● **Task objective**
For this exercise, write out the full listing that follows exactly and skip its pictures.

● **Given material**

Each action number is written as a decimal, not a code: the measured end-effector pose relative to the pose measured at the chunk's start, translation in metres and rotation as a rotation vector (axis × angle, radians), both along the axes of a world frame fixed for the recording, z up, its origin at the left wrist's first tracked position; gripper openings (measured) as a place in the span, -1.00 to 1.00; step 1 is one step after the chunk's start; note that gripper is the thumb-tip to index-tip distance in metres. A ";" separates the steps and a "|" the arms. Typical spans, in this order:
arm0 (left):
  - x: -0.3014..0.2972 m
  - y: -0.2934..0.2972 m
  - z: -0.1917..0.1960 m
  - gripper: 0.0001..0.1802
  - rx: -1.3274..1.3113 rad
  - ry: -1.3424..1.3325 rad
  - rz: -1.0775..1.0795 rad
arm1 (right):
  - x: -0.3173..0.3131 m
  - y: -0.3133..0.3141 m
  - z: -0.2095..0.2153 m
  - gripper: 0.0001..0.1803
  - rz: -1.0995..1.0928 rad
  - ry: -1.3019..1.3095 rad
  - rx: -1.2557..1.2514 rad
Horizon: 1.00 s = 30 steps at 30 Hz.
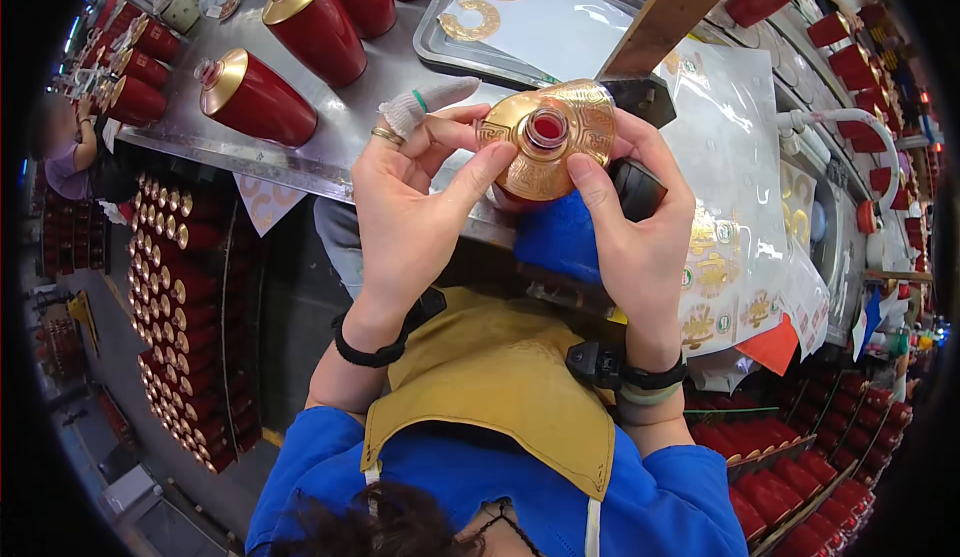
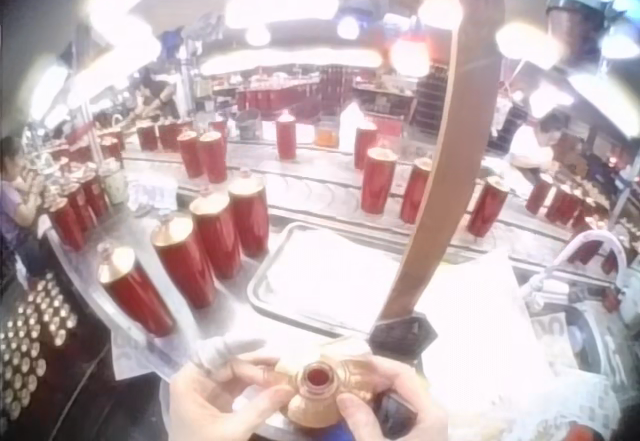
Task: Manually applying and smoothing adhesive gold and red decorative labels onto red bottles on an industrial production line.
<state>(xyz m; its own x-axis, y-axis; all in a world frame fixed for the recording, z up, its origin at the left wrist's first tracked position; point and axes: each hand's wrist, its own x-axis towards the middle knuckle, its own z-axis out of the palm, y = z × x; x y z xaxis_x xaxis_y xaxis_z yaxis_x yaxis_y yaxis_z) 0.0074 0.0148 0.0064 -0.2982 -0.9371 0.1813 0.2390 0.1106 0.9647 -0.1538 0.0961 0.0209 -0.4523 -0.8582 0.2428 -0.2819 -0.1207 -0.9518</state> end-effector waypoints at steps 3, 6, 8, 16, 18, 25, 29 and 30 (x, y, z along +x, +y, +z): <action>0.000 0.000 0.002 -0.45 0.010 -0.003 -0.001 | 0.000 0.000 0.001 -0.65 -0.013 0.000 -0.007; 0.000 0.001 0.002 -0.45 0.010 -0.006 0.002 | 0.000 0.000 0.001 -0.66 -0.012 0.035 -0.017; 0.001 0.001 0.003 -0.45 -0.001 -0.004 0.004 | 0.000 0.000 0.002 -0.66 -0.012 0.065 -0.038; 0.004 0.001 0.002 -0.40 -0.047 -0.087 -0.032 | 0.000 0.000 0.002 -0.67 -0.001 0.036 -0.030; 0.004 0.001 0.002 -0.40 -0.051 -0.090 -0.033 | 0.000 0.000 0.002 -0.67 -0.005 0.038 -0.026; 0.003 0.002 0.004 -0.39 -0.044 -0.091 -0.026 | -0.001 -0.001 -0.001 -0.65 0.004 -0.001 -0.043; 0.002 0.001 0.003 -0.38 -0.054 -0.083 -0.022 | -0.001 -0.001 -0.001 -0.64 -0.013 -0.009 -0.026; 0.001 0.001 0.003 -0.38 -0.054 -0.080 -0.022 | -0.001 -0.001 -0.002 -0.64 -0.014 -0.019 -0.020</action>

● **Task result**
Each action number is written as a decimal, not a code: the measured end-effector pose relative to the pose measured at the chunk's start, translation in metres and rotation as a rotation vector (axis × angle, radians), both along the axes of a world frame fixed for the recording, z up, its origin at the left wrist's first tracked position; gripper openings (measured) as a place in the span, -1.00 to 1.00; step 1 is one step after the chunk's start; note that gripper is the thumb-tip to index-tip distance in metres. A ";" separates the steps and a "|" the arms. Typical spans, in this order:
arm0 (left):
  - x: -0.3014..0.2972 m
  - y: -0.2934..0.2972 m
  - z: -0.1917..0.1960 m
  - gripper: 0.0001..0.1802
  - rx: -1.3274..1.3113 rad
  - ry: -1.3424..1.3325 rad
  - rz: -1.0775..1.0795 rad
arm1 (right):
  - x: -0.3173..0.3131 m
  - y: -0.3133..0.3141 m
  - z: -0.2095..0.2153 m
  - gripper: 0.0001..0.1803
  - rz: -1.0995..1.0928 rad
  - ry: -1.3019..1.3095 rad
  - rx: -1.2557..1.2514 rad
Horizon: 1.00 s = 30 steps at 30 Hz.
Task: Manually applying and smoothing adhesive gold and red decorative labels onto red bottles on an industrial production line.
<state>(xyz m; its own x-axis, y-axis; all in a world frame fixed for the recording, z up, its origin at the left wrist's first tracked position; point and axes: each hand's wrist, its own x-axis towards the middle knuckle, its own z-axis out of the palm, y = z × x; x y z xaxis_x xaxis_y xaxis_z yaxis_x yaxis_y yaxis_z) 0.0074 0.0148 0.0064 -0.2982 -0.9371 0.1813 0.2390 0.1106 0.9647 -0.1538 0.0961 0.0209 -0.4523 -0.8582 0.2428 -0.2819 -0.1207 -0.9518</state> end-effector waypoints at steps 3, 6, 8, 16, 18, 25, 29 and 30 (x, y, z along +x, +y, +z): <action>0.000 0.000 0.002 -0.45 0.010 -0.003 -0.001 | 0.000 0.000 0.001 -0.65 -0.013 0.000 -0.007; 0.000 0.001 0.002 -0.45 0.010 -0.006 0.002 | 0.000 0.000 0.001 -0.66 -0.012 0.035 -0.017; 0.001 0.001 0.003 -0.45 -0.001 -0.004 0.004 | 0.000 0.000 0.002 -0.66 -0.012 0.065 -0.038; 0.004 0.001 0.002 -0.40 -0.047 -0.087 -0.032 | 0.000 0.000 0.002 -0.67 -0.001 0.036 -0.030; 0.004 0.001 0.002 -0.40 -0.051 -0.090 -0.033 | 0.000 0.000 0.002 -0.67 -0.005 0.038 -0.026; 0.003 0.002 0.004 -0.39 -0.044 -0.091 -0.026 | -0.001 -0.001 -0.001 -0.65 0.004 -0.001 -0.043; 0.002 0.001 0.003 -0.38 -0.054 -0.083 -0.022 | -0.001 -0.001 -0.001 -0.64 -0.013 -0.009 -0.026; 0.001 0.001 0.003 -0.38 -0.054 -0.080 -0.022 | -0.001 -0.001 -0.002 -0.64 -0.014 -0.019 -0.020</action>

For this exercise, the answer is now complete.